35 surefire tips for maximizing seasonal irritation to friends and family.

Tis the season for puffing up children’s accomplishments, concealing dysfunction and despair, and generally broadcasting to an expectant world all your family’s exciting news and activities from the year just past. It’s time for the smudged, photocopied, mass-mailed holiday letter, and here are some rules and suggestions to ensure your greeting this year is as insufferable and misleading as those you annually receive.

1.When in doubt, include pet photos.

2.Mention everyone’s birthday.

3.Does it really feel like an entire year has passed already? Address this issue.

4.What music are you listening to as you write this? And what kind of tea are you drinking? What’s happening outside the window?

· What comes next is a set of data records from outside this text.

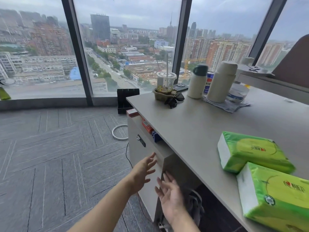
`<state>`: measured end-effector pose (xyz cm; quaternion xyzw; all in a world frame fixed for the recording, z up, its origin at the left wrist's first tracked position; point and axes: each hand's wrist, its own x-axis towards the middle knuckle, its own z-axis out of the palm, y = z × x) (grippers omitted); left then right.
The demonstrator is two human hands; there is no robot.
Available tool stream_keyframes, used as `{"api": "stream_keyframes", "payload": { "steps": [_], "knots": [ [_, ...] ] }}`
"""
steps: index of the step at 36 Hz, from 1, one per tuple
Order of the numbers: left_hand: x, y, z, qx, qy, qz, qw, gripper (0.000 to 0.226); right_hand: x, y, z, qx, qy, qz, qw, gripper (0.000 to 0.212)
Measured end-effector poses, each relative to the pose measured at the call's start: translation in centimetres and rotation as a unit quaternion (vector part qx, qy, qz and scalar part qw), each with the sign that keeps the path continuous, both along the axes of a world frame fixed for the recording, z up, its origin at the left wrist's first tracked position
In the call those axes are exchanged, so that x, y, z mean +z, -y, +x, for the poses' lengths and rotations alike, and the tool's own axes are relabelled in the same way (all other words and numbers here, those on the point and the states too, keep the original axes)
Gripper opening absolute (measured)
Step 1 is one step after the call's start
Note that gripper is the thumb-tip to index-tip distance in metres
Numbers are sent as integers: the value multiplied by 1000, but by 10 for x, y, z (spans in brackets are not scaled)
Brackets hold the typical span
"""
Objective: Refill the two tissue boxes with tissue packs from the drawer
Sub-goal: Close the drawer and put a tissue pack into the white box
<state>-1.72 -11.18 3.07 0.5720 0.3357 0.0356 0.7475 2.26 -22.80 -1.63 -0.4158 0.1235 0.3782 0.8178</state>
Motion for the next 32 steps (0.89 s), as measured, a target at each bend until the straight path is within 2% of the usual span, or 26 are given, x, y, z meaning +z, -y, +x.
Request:
{"api": "stream_keyframes", "payload": {
  "steps": [4, 8, 16, 20, 22, 29, 32],
  "knots": [
    [7, 1, -12, 24, 4, 45, 999, 40, 15, 3, -12, 22, 39, -18, 999, 42],
    [28, -3, -29, 96, 20, 114, 989, 35, 45, 7, -23, 58, 89, -15, 994, 26],
    [113, 27, -49, 130, 163, 188, 960, 28, 127, 34, -42, 79, 202, 58, 974, 23],
    [147, 63, -46, 109, 225, 194, 949, 26, 182, 71, -45, 57, 321, 70, 943, 26],
    [157, 84, -40, 80, 232, 198, 949, 25, 205, 97, -39, 34, 370, 61, 927, 19],
    [164, 156, -13, -43, 217, 203, 954, 21, 243, 199, -3, -42, 452, -41, 890, 20],
    [157, 184, -6, -66, 217, 214, 950, 20, 242, 241, 10, -69, 491, -119, 860, 18]
  ]
}}
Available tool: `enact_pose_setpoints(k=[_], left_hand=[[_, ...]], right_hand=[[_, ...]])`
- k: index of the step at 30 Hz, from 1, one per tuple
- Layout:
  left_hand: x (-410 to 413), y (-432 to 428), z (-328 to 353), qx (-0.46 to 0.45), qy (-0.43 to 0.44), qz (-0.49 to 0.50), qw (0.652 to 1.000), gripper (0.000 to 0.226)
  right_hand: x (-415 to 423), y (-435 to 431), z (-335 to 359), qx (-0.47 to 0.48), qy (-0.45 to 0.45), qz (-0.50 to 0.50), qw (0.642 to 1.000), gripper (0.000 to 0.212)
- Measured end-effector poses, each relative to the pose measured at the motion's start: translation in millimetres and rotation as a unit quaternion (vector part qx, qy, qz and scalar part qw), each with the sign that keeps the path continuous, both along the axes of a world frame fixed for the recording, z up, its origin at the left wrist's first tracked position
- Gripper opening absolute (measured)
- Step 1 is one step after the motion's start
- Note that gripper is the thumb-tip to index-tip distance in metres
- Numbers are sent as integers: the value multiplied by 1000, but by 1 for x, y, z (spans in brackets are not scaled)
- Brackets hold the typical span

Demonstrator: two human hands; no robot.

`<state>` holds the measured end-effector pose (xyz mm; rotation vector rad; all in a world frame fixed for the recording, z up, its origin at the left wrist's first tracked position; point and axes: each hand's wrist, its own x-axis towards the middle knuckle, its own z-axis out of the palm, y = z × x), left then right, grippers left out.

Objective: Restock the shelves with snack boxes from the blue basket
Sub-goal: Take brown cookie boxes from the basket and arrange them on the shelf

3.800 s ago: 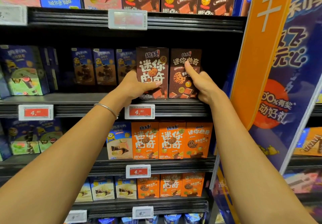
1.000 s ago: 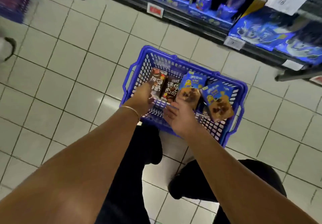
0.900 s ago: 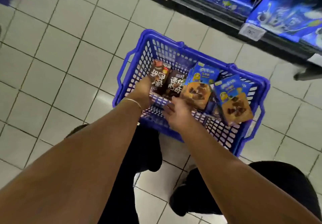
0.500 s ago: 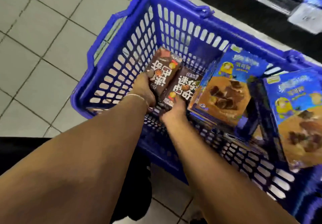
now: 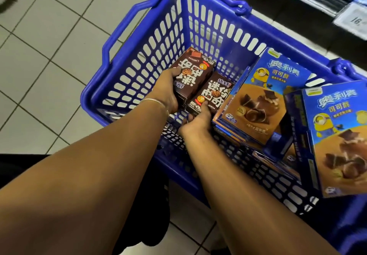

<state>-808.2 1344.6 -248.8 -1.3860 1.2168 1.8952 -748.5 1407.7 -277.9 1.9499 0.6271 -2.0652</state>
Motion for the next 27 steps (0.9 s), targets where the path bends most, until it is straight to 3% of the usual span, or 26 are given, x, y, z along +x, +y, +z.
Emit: enact_pose_setpoints(k=[5,15,18,21,27], left_hand=[[-1,-2,4,-9,-3,-10,1000,27],[-2,-2,25,-41,-5,-32,999,40],[2,-3,59,-26,4,-6,1000,35],[13,-8,113,-3,2,15,1000,35],[42,-21,232,46,2,35,998,56]], right_hand=[[-2,-3,-3,-19,21,-40,999,56],[3,-1,18,-35,-2,-17,999,64],[9,-4,44,-48,-10,-18,999,59],[23,-9,88,-102,6,-47,994,34],[45,-8,194,-191,6,-61,980,39]])
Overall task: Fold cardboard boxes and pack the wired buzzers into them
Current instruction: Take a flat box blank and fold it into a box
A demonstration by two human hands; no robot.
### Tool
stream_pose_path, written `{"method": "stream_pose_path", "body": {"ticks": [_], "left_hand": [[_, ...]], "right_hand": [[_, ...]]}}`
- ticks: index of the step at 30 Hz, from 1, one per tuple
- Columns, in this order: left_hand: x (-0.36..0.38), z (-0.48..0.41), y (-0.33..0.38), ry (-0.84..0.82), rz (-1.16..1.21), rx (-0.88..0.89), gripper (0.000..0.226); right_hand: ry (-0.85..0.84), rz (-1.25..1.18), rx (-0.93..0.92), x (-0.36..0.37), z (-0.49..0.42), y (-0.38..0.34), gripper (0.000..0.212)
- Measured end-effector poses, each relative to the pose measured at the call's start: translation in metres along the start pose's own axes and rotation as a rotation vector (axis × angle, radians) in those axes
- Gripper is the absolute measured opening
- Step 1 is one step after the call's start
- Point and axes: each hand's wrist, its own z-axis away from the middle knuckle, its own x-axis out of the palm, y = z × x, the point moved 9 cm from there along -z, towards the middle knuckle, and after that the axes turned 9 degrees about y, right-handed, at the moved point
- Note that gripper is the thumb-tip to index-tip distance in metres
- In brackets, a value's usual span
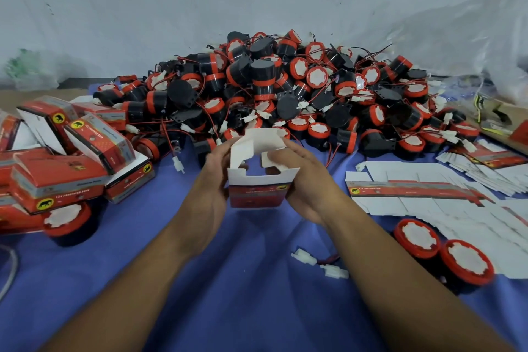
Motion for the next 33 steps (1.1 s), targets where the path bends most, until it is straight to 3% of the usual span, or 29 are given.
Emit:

5.All surgical procedures should be minutely detailed.

6.If your son is gay, say he’s “pursuing a career in the arts.”

7.No one dies. They only pass away.

8.When it comes to your family vacation, the more details the better. What happened after the third time you missed the exit for the Kelso Red Lion?

9.Yes, tell us more about your ugly custody battle.

10.Items to withhold: total hours spent watching digital cable, total dollars blown on lottery tickets, total packages of Hydrox stacked in basement.

11.Items to include: pottery class schedules, bridge rating, bingo results, diet plans, new scriptural theories about the Book of Revelation.

12.Remember: You’re not hoarding pennies under the mattress. You’re weighting your portfolio toward precious metals.

13.It’s not an unplanned pregnancy. It’s “the miracle of life.”

14.Personalize with children’s hand prints—and Sparky’s paw print, too!

15.If possible, use a tired old dot- matrix printer.

16.There’s no such thing as rehab. You’re simply having some “me time” at the spa.

17.Enclosing Amway order forms helps make your letter more interactive.

18.Describe costumes worn by each member of the family at Halloween, St. Patrick’s Day, Columbus Day, Thanksgiving, Veteran’s Day, etc.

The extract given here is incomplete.